No relief for Kurds
The widespread criminality of acting groups in Turkish-occupied Afrin is nothing new. Neither is their singling out of Kurdish targets. Ibrahim Sheikho, head of ‘Human Rights Organization – Afrin’ told North Press that “Kurds are racially discriminated against when rescuing survivors, retrieving bodies from the rubble, and distributing aid sent by BCF and the Saudis.” These acts are perpetrated by SNA factions as well as Arab settlers.
According to Sheikho, monetary donations for Kurdish residents have been confiscated by local authorities. Kurdish residential areas in Jindires destroyed by the earthquake were ignored by rescue teams. Such acts mirror the treatment of Kurds in Turkey, who have been left behind and prevented from taking part in rescue efforts by the government.
Afrin Post alleges that local factions erected IDP camps only for their sympathisers, leaving the Kurds under their occupation behind. Many Kurds from Jindires have preferred camping out next to the ruins of their buildings in order to prevent militants and settlers from looting the remains. “We were not safe from the harm of these displaced people when we were behind cement walls and closed doors,” one Jindires resident explains.

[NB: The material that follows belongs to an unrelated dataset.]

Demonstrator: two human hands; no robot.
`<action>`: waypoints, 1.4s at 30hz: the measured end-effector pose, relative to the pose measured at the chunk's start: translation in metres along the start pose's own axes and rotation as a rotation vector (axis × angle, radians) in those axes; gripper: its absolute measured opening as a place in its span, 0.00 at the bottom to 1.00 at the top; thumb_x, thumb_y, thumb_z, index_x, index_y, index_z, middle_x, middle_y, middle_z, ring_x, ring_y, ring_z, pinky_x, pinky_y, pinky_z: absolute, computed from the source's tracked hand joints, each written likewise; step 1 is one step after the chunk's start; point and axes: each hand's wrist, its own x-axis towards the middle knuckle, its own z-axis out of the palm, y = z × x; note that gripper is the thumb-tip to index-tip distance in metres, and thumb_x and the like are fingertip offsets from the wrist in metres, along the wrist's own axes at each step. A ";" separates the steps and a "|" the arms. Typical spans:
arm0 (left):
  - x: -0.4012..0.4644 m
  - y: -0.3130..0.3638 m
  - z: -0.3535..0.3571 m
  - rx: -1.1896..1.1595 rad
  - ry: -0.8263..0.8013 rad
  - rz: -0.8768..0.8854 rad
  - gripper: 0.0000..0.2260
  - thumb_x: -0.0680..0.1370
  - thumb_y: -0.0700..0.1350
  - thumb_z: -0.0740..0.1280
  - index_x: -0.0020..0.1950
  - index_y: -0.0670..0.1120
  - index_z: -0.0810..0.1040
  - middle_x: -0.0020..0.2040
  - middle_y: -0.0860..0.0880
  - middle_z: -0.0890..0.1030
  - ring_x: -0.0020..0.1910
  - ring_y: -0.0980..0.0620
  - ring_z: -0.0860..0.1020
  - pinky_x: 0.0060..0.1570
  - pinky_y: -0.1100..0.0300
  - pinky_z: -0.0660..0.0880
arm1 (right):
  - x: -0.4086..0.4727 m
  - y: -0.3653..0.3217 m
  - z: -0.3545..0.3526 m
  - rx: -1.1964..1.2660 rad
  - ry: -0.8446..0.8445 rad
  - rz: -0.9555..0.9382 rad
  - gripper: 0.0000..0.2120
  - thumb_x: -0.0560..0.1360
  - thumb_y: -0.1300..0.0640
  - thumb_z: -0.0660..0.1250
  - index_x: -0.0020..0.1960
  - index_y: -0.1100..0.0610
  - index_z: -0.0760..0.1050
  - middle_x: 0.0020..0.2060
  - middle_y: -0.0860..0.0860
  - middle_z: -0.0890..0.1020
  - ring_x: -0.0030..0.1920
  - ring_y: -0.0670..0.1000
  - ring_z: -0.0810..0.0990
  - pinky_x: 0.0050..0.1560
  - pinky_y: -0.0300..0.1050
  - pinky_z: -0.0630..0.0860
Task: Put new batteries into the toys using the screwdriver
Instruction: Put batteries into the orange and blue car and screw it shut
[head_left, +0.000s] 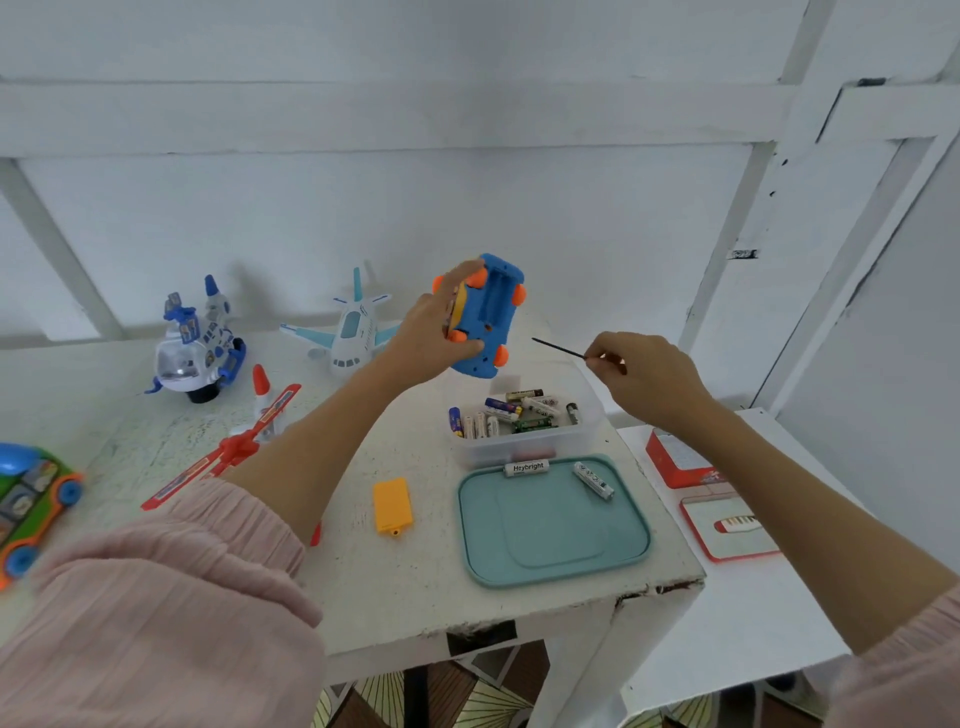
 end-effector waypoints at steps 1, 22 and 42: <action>-0.005 0.000 -0.003 -0.119 0.022 -0.027 0.31 0.73 0.31 0.68 0.71 0.51 0.60 0.55 0.49 0.74 0.46 0.59 0.80 0.46 0.57 0.80 | -0.005 -0.002 0.000 0.055 0.001 -0.019 0.08 0.78 0.56 0.60 0.51 0.54 0.78 0.44 0.47 0.81 0.40 0.48 0.75 0.42 0.42 0.68; -0.100 -0.011 -0.060 -0.380 0.257 -0.173 0.35 0.75 0.33 0.68 0.73 0.57 0.56 0.57 0.50 0.75 0.52 0.59 0.79 0.47 0.56 0.81 | -0.063 -0.114 0.096 0.302 -0.561 -0.527 0.10 0.72 0.62 0.70 0.53 0.56 0.80 0.46 0.47 0.71 0.45 0.45 0.71 0.46 0.26 0.66; -0.096 -0.011 -0.035 -0.474 0.214 -0.202 0.34 0.74 0.35 0.69 0.68 0.63 0.58 0.55 0.51 0.76 0.54 0.53 0.79 0.47 0.57 0.80 | -0.061 -0.059 0.084 0.397 -0.192 -0.191 0.10 0.67 0.71 0.70 0.46 0.61 0.80 0.43 0.52 0.79 0.41 0.45 0.76 0.47 0.32 0.73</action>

Some Kurdish residents have even been attacked. On Feb. 14, members of Faylaq al-Sham attacked a Kurdish family in Jindires for refusing to allow the militants to erect an IDP camp on their land. Witnesses say the local council had attempted to expropriate that land for years.
Feats of engineering
Shiekho and others have warned that the earthquake may be used to further implement Turkey’s demographic engineering project in Afrin. Already, Kurds in the region have been reduced to between a third and a quarter of the population, where once they made up around 97 percent. There is a good reason to believe that the SNA’ violence is thus not random, but part of a targeted policy.
On Feb. 18, a delegation headed by the Qatari ambassador to Turkey, the head of the Syrian National Coalition (SNC, the political wing of the SNA), and the president of the SNC’s Interim Government visited Jindires.
Days before, the CEO of the state-linked Qatari Charity Foundation announced the ‘City of Dignity’ project, which would construct a new settlement to house Jindires residents made homeless by the earthquake. Initial renders show rows of single-family houses and wide avenues.
Another Qatari-funded settlement has begun construction near the village of Hekiche, in northern Jindires. A video released of the construction site showed heavy machinery flying the insignia of Sultan Suleiman Shah Division. Despite locals’ protests against the project, the local council erected 437 tents, which they say could be expanded to 1.000.
A third settlement, also with Qatari support, has been established on the road between Jindires and Kafr Safra village. Despite being labeled a temporary camp for the displaced, its name – Basma 3 – echoes the name of a Palestinian settlement established in the village of Shadere, Afrin.
Such projects are by no means a novelty. In Jindires sub-district alone, a Syrian-Kuwaiti-Turkish cooperation already built the al-Amal settlement near Kafr Safra. In the south, a Palestinian-Turkish project opened the Zaim settlement near Deir Ballot. These are part of around 20 such settlements in Afrin and over 100 across Turkish-occupied regions of Syria.
The main aim of these is to resettle Syrians. In recent years, they have become particularly important for Turkish President Recep Tayyip Erdogan’s xenophobic policy, which seeks to expel Syrian refugees from Turkey.
Yet, in Afrin, settlements serve a second purpose: to dilute the existing Kurdish population. Already, local residents complain that Jindires’ local council and the Civil Defense Organization (the White Helmets) have concealed the real toll of the earthquake in order to pave the way for demographic engineering in the region. Visiting delegations have reportedly been shown the pre-existing Zaim settlement, claiming that it houses earthquake victims.
According to a statement by the ‘Society for Threatened Peoples‘, a Germany-based human rights organization, “it is to be feared that Erdogan and his Islamist allies will try to use the reconstruction measures to establish new settlements in order to push back the Kurdish people, their language, and their cultural identity.”
The information presented in this report is likely to be out-dated within the week, as new violations come to light and the Turkish government and its Syrian proxies find new ways of sidelining the indigenous Kurdish residents of Jindires. However, what comes next for Jindires – already crime-ridden even by regional standards, beset by an encroaching HTS presence, and now weakened by the earthquake – is likely to reflect Turkey’s larger plans for the region and Syria’s Kurds as such. Observers should pay attention.